**Dataset section**.

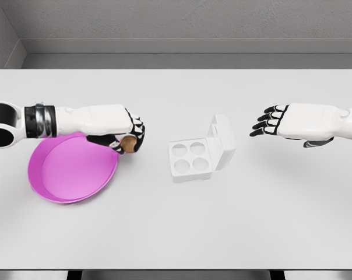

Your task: Pack egg into the box and close the box lid

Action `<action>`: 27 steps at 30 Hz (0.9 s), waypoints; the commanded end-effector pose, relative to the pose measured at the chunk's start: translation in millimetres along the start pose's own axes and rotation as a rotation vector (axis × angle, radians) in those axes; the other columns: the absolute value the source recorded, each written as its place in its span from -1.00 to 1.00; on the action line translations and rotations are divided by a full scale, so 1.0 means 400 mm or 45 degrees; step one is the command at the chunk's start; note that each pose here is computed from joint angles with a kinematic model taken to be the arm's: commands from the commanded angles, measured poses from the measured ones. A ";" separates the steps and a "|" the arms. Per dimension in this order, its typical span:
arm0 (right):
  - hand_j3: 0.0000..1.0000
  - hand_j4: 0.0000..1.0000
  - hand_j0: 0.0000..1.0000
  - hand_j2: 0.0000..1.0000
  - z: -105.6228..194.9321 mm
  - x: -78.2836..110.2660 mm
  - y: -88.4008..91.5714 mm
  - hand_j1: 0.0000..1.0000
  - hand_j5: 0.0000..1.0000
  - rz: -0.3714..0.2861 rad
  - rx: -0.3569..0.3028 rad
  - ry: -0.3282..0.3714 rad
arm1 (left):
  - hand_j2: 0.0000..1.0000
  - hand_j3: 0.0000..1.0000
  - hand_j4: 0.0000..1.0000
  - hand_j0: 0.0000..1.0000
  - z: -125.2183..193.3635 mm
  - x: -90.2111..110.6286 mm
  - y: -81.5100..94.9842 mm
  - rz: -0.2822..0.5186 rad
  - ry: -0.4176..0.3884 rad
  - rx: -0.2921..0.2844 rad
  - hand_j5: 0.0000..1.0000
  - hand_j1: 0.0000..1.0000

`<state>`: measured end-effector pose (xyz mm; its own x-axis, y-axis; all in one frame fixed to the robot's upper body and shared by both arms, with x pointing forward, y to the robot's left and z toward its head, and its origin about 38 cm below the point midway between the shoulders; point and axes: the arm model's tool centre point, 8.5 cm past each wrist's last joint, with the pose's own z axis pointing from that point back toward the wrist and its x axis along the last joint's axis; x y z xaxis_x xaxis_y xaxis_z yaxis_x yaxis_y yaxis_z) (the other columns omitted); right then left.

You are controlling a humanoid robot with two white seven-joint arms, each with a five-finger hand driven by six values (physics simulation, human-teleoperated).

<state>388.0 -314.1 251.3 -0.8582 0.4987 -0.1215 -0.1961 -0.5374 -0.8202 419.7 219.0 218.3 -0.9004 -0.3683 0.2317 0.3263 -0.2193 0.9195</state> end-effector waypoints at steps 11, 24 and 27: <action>1.00 1.00 1.00 1.00 0.002 -0.001 -0.003 1.00 1.00 -0.004 -0.005 0.002 | -0.36 -0.36 -0.36 -0.36 -0.152 0.074 0.055 -0.019 -0.191 0.086 -0.36 -0.36; 1.00 1.00 1.00 1.00 0.000 0.000 -0.002 1.00 1.00 -0.005 -0.005 -0.001 | -0.36 -0.36 -0.36 -0.36 -0.193 0.098 0.083 -0.044 -0.242 0.108 -0.36 -0.36; 1.00 1.00 1.00 1.00 -0.001 0.001 0.000 1.00 1.00 -0.006 -0.003 -0.003 | -0.34 -0.34 -0.34 -0.34 -0.186 0.096 0.095 -0.054 -0.237 0.112 -0.34 -0.34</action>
<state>387.7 -313.2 250.4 -0.8597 0.4968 -0.1185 -0.1970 -0.5366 -0.8205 419.6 128.2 239.2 -0.9560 -0.1837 0.2288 0.2581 -0.1551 0.9536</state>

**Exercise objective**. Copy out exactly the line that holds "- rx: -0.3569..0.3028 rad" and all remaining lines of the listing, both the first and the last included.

**Solution to the problem**.
  - rx: -0.3569..0.3028 rad
  - ry: -0.3282..0.3714 rad
arm1 (left):
  - hand_j2: 0.0000..1.0000
  - hand_j3: 0.0000..1.0000
  - hand_j4: 0.0000..1.0000
  - hand_j0: 0.0000..1.0000
  - z: -125.2183..193.3635 mm
  - x: -90.2111..110.6286 mm
  - y: -81.5100..94.9842 mm
  - rz: -0.2822..0.5186 rad
  - ry: -0.4176..0.3884 rad
  - rx: -0.2921..0.2844 rad
  - hand_j5: 0.0000..1.0000
  - hand_j1: 0.0000..1.0000

`<state>`: measured end-effector pose (xyz mm; its own x-axis, y-axis; all in one frame fixed to the robot's upper body and shared by both arms, with x pointing forward, y to the robot's left and z toward its head, and its origin about 38 cm below the point midway between the shoulders; point and axes: the arm model's tool centre point, 8.5 cm past each wrist's last joint, with the pose's own z axis pointing from that point back toward the wrist and its x axis along the last joint's axis; x y z xaxis_x xaxis_y xaxis_z yaxis_x yaxis_y yaxis_z) (the other columns omitted); right then left.

You are controlling a humanoid robot with two white seven-joint arms, each with a five-finger hand driven by six values (physics simulation, human-teleoperated).

<state>388.0 -314.1 251.3 -0.8582 0.4987 -0.1215 -0.1961 -0.5374 -0.8202 419.7 219.0 218.3 -0.9004 -0.3683 0.2317 0.3263 -0.2193 0.9195</state> end-effector waypoints at steps 11, 24 and 27: <action>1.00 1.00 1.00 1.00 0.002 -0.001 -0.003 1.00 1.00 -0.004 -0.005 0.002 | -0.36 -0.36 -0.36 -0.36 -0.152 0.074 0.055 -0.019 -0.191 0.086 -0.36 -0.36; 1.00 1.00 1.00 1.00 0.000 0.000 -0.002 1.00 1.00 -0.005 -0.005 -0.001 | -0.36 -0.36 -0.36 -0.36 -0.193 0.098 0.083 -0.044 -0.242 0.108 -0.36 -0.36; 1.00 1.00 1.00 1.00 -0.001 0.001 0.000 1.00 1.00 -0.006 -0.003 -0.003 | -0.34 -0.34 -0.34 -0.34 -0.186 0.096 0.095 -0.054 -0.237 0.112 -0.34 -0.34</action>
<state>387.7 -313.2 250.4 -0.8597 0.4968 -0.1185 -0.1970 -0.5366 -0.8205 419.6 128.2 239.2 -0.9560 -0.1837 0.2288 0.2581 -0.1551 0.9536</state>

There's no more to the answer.